Exercise requirements
Please return the full listing. Every line must match exactly.

The data
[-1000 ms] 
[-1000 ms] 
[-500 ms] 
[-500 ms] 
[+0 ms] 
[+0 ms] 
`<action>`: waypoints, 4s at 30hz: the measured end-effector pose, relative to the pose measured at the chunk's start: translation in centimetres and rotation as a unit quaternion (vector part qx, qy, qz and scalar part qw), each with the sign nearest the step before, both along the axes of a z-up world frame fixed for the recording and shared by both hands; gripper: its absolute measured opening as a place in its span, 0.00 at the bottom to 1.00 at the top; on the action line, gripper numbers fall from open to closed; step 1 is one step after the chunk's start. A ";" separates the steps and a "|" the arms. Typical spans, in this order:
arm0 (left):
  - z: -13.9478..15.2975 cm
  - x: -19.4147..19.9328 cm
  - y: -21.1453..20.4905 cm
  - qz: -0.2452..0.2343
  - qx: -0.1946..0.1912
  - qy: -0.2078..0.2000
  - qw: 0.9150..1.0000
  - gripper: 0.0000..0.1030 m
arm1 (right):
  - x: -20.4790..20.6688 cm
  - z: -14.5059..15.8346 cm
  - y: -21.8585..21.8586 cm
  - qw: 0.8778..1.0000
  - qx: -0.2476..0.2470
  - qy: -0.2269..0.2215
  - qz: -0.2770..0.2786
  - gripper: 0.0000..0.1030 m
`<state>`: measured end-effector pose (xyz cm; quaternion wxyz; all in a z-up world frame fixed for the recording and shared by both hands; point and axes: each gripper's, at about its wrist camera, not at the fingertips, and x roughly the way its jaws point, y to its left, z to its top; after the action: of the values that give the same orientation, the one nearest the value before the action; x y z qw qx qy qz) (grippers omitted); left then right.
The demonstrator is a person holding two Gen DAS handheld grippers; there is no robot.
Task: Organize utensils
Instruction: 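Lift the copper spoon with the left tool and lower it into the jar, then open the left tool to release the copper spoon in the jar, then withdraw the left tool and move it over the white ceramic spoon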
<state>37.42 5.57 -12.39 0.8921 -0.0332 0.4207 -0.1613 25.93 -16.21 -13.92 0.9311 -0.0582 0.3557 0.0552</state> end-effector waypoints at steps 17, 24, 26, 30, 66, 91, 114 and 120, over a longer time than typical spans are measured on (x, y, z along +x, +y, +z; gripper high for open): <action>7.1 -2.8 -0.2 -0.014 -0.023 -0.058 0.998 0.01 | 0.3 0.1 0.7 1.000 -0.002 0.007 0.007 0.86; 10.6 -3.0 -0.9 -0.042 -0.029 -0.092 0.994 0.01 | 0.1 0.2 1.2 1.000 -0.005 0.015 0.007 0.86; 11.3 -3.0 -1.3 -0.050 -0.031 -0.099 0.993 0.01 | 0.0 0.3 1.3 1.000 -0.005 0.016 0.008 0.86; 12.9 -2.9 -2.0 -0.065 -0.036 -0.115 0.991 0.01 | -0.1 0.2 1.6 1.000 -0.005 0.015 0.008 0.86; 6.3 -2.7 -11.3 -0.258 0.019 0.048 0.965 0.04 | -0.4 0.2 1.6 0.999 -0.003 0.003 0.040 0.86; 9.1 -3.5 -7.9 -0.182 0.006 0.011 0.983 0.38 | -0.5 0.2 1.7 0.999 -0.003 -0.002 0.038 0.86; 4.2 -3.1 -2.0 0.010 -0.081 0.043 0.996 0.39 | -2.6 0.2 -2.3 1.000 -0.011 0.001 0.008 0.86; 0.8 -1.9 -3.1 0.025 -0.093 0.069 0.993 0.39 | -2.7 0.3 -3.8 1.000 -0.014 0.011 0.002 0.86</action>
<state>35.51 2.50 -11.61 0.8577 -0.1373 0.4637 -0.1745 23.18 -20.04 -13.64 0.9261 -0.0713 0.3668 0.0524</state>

Answer to the problem
[-1000 ms] 
[-1000 ms] 
[-500 ms] 
[-500 ms] 
[+0 ms] 
[+0 ms] 
`<action>`: waypoints, 4s at 30hz: the measured end-effector pose, relative to the pose measured at the chunk's start: translation in centimetres and rotation as a unit quaternion (vector part qx, qy, qz and scalar part qw), each with the sign nearest the step before, both along the axes of a z-up world frame fixed for the recording and shared by both hands; gripper: its absolute measured opening as a place in its span, 0.00 at the bottom to 1.00 at the top; on the action line, gripper numbers fall from open to closed; step 1 is one step after the chunk's start. A ";" separates the steps and a "|" the arms. Typical spans, in this order:
arm0 (left):
  - z: -13.9478..15.2975 cm
  - x: -19.4147..19.9328 cm
  - y: -21.1453..20.4905 cm
  - qz: -0.2452..0.2343
  - qx: -0.1946..0.1912
  - qy: -0.2078..0.2000
  - qw: 0.9150..1.0000
  - gripper: 0.0000..0.1030 m
arm1 (right):
  - x: -20.4790..20.6688 cm
  - z: -14.5059..15.8346 cm
  - y: -21.8585..21.8586 cm
  - qw: 0.8778..1.0000
  - qx: -0.2476..0.2470
  - qy: -0.2269..0.2215
  - qz: -0.2770..0.2786
  - gripper: 0.0000..0.1030 m
`<state>`: measured end-effector pose (xyz cm; quaternion wxyz; all in a z-up world frame fixed for the recording and shared by both hands; point and axes: each gripper's, at about its wrist camera, not at the fingertips, and x roughly the way its jaws point, y to its left, z to its top; after the action: of the values that give the same orientation, the one nearest the value before the action; x y z qw qx qy qz) (grippers omitted); left then right.
The demonstrator is a person holding two Gen DAS handheld grippers; there is no robot.
Task: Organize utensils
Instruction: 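Lift the copper spoon with the left tool and lower it into the jar, then open the left tool to release the copper spoon in the jar, then withdraw the left tool and move it over the white ceramic spoon
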<state>37.42 5.57 -12.39 0.8921 -0.0332 0.4207 -0.1613 25.93 -16.21 -13.92 0.9311 -0.0582 0.3557 0.0552</state> end-effector waypoints at steps 17, 24, 26, 30, 66, 91, 114 and 120, over a longer time than typical spans are measured on (x, y, z along +x, +y, +z; gripper high for open): <action>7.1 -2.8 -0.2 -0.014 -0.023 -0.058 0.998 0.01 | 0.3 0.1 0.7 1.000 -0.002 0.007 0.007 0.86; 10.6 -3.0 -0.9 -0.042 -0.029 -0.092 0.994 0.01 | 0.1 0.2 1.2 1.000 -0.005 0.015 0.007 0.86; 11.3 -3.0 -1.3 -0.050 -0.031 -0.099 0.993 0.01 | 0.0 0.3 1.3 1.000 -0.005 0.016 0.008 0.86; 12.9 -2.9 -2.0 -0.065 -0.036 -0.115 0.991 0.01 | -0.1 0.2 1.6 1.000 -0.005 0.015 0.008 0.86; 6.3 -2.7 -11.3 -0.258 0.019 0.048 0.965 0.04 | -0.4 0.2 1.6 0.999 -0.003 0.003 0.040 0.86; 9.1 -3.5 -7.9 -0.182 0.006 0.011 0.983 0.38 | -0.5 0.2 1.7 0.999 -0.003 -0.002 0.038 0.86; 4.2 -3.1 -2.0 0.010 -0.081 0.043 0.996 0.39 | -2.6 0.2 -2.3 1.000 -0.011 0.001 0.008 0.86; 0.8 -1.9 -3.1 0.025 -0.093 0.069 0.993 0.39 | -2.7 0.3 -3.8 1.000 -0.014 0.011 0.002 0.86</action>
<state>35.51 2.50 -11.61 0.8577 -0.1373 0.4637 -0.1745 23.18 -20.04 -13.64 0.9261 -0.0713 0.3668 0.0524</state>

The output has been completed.